We begin this week peering into a crystal ball. Two New York Times science reporters, Carl Zimmer and Donald G. McNeil Jr., looked ahead to the next year of the pandemic and wrote about how the next few months may unspool — both for better and for worse.


Our colleague Donald G. McNeil Jr. wrote that since January, when he began covering the coronavirus, he has been a “consistently gloomy Cassandra” — reporting on the catastrophic fallout of the pandemic that many experts saw coming.

And yet, he said, he has recently become cautiously optimistic.

The worst-case scenario — in which some 2.2 million Americans die from the virus — has not come to pass. Around the world, hundreds of millions of people have made huge sacrifices in shutting down parts of the economy, maintaining social distance and wearing masks.

Those sacrifices have made the possibility of a “twindemic” of coronavirus and influenza infections seem far less likely now, too. The flu season is typically seeded each year in the Northern Hemisphere by travelers from the Southern Hemisphere. But this year the flu season there was almost nonexistent because of anti-coronavirus measures.

Donald also noted that the percentage of infected people who are dying from the virus has been falling because of all of the lessons we’ve learned during the last few months. Nursing homes have gotten better at protecting their residents, steroids like dexamethasone have lowered the number of deaths, and tactics like rolling patients onto their stomachs and delaying ventilator use have also been shown to help. Pharmaceutical interventions like monoclonal antibodies, still in the early stages of availability, are likely to become even more effective.
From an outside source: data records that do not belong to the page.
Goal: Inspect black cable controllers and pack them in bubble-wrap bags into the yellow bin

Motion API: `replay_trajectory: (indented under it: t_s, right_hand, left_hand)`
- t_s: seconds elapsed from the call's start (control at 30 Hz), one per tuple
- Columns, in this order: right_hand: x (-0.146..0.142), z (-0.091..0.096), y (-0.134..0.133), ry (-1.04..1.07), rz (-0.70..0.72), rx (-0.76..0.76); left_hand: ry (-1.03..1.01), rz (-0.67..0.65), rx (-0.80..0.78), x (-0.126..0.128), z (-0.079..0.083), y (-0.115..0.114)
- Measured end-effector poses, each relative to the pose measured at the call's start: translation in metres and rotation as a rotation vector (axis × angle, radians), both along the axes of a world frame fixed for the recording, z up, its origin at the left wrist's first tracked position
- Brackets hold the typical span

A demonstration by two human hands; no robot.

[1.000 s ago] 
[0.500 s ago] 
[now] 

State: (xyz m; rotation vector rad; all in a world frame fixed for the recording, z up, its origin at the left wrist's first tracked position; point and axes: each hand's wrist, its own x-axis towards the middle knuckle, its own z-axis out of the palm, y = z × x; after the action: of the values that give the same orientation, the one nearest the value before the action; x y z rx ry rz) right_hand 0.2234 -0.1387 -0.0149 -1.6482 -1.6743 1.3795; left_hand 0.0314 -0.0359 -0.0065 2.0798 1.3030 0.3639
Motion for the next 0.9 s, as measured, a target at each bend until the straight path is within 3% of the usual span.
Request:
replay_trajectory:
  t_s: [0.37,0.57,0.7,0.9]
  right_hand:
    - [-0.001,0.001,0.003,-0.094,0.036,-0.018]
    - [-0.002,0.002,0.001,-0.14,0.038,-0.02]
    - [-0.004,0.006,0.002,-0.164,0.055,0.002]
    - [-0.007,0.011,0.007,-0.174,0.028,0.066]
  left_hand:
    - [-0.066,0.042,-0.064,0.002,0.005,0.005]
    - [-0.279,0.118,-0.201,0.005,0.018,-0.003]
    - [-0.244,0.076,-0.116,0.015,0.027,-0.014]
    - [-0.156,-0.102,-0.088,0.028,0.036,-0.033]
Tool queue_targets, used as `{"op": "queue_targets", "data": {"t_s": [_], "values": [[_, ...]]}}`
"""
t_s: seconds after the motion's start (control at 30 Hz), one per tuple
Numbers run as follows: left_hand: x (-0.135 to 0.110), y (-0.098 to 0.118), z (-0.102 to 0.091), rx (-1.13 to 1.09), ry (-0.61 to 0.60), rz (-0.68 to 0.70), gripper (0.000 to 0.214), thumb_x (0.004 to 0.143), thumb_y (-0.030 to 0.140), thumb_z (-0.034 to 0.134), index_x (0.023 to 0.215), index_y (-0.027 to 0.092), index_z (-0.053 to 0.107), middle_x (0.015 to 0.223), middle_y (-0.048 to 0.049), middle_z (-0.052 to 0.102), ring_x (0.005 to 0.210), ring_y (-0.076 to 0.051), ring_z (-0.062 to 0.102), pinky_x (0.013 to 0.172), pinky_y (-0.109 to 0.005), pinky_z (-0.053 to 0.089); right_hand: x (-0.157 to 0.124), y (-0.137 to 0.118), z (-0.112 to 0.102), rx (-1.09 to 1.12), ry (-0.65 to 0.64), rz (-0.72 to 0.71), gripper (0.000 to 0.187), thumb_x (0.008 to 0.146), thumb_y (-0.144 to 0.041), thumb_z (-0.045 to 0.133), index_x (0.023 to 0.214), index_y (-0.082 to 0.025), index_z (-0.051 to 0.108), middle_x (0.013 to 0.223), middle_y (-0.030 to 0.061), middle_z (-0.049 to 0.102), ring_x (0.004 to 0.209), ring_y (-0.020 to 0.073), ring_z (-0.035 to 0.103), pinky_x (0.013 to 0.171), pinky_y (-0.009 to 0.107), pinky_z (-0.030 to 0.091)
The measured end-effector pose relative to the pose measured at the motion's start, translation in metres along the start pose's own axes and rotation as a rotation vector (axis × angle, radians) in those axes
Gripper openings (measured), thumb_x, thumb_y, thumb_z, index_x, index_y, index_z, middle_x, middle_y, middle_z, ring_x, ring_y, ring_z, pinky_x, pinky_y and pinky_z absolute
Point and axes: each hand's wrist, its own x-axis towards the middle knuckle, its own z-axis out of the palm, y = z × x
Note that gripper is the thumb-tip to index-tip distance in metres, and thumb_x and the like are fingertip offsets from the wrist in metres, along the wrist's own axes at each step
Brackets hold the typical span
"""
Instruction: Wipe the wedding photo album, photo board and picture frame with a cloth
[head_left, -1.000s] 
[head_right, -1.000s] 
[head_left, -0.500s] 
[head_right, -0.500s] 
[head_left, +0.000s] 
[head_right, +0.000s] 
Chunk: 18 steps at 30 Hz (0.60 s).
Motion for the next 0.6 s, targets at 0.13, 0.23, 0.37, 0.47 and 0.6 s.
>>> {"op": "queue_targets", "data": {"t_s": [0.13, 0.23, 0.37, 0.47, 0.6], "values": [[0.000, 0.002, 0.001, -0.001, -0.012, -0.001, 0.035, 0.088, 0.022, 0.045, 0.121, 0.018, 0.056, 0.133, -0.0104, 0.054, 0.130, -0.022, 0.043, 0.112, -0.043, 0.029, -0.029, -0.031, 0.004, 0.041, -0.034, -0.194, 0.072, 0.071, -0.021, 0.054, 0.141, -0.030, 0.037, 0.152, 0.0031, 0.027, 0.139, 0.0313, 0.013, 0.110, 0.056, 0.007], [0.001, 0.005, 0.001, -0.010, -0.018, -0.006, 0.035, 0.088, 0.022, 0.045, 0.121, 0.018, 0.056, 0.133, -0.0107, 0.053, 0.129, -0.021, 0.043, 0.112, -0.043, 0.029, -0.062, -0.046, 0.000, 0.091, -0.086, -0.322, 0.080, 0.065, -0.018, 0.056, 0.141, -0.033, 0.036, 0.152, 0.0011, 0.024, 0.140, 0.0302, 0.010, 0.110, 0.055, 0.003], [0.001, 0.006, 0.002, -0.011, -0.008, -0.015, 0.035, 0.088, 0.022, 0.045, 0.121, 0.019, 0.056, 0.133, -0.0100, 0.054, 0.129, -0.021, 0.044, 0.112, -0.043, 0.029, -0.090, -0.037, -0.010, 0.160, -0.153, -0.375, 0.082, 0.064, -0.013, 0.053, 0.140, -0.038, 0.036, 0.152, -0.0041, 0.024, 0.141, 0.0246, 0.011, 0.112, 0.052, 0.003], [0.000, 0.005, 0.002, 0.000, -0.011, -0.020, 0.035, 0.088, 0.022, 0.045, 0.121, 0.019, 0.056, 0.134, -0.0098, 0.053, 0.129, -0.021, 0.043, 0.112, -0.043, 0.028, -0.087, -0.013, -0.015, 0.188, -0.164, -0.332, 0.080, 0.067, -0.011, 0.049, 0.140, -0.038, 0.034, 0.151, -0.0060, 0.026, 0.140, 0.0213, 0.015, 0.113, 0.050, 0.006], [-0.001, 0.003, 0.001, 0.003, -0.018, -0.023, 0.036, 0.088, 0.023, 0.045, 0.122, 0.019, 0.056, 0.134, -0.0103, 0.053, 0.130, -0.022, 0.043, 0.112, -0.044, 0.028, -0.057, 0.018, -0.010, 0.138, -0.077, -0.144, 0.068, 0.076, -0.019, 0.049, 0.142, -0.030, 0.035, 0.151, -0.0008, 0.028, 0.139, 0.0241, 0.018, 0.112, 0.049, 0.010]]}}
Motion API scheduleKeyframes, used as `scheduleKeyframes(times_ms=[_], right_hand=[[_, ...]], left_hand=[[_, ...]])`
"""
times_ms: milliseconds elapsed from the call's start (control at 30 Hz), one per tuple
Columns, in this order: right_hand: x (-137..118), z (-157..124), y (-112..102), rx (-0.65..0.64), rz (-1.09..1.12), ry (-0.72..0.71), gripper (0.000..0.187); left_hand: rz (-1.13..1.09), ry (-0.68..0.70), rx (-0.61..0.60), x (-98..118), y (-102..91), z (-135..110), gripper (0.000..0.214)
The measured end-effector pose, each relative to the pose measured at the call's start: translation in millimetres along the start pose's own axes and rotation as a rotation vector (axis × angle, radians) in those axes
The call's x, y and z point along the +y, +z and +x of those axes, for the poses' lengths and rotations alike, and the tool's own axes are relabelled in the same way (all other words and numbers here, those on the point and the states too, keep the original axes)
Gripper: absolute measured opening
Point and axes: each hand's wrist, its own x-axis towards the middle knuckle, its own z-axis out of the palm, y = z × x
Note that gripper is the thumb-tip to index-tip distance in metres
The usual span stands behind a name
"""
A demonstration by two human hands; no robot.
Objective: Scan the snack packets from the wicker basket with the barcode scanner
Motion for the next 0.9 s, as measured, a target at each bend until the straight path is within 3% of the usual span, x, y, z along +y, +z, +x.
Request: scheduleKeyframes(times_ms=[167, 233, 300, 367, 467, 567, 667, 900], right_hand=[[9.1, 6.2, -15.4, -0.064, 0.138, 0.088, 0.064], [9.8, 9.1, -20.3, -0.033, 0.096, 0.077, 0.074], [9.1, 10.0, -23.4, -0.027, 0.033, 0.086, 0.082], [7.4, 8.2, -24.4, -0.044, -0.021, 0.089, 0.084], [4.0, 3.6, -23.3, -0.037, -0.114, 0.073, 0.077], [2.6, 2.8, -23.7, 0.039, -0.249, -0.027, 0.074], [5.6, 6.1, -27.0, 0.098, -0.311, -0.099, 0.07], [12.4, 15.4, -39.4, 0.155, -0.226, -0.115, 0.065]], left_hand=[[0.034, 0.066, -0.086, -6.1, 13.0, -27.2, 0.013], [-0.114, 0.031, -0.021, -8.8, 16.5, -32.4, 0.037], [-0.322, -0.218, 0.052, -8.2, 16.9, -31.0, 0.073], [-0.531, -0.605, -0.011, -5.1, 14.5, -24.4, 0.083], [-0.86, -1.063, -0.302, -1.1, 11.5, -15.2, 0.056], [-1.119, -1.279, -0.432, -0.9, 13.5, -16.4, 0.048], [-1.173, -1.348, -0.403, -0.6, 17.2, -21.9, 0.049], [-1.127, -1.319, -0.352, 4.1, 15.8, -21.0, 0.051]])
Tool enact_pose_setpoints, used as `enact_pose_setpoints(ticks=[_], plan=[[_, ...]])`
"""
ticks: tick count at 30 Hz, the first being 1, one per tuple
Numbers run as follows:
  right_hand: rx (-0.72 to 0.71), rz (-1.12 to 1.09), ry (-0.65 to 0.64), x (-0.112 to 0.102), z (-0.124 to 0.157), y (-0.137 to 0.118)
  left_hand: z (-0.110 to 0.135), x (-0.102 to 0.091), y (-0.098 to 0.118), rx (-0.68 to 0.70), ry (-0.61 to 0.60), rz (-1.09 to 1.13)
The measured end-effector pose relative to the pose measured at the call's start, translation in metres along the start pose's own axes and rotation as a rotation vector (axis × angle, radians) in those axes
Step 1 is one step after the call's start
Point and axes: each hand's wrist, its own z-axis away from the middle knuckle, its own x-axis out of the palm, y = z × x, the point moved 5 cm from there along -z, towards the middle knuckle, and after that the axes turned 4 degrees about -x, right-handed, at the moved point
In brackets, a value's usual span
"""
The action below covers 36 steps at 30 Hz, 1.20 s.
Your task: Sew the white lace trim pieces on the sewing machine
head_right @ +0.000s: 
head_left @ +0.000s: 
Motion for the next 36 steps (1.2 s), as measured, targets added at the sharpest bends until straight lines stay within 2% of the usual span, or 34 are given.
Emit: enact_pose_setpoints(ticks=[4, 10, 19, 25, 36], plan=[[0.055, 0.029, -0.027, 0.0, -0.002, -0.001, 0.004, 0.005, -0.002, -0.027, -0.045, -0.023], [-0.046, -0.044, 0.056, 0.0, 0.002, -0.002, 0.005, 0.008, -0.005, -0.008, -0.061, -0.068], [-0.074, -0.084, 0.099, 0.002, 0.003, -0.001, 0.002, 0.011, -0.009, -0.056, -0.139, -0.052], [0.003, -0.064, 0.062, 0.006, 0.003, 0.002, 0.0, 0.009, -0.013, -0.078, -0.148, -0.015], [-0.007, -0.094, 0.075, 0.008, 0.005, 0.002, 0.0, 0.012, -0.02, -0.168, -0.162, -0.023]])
Vaccine development has been moving much faster than anticipated in part because the Trump administration’s Operation Warp Speed appears to be working. It has put more than $11 billion into seven vaccine candidates, and Moncef Slaoui, the chief scientific adviser on the program, said he expected two to be approved by January, with an efficacy of 75 to 90 percent. Mr. Slaoui also said that factories would produce enough doses for all 330 million Americans to be vaccinated by next June. That all suggests the pandemic in the United States may be over far sooner than expected, possibly by the middle of next year.

Still, we’re not there yet — and the pandemic has repeatedly taken a turn for the worse just when things were looking better. Cases are still on the rise in most of the United States and across the world, and experts warn that autumn and winter may be grim as indoor dining, in-school instruction, jet travel and family holidays end up increasing infections, hospitalizations and deaths.

“Pandemics don’t end abruptly; they decelerate gradually, like supertankers,” Donald wrote. “Even by spring, we will not be entirely safe, but we probably will be safer.”


Many leaders — most notably President Trump — have described the arrival of a coronavirus vaccine as an off switch that will instantly normalize our lives. But experts are warning of a perplexing and frustrating period that could follow.

Our colleague Carl Zimmer wrote that when the first vaccine arrives, it may not be the most effective vaccine, offering only moderate protection that will make it prudent to keep wearing a mask.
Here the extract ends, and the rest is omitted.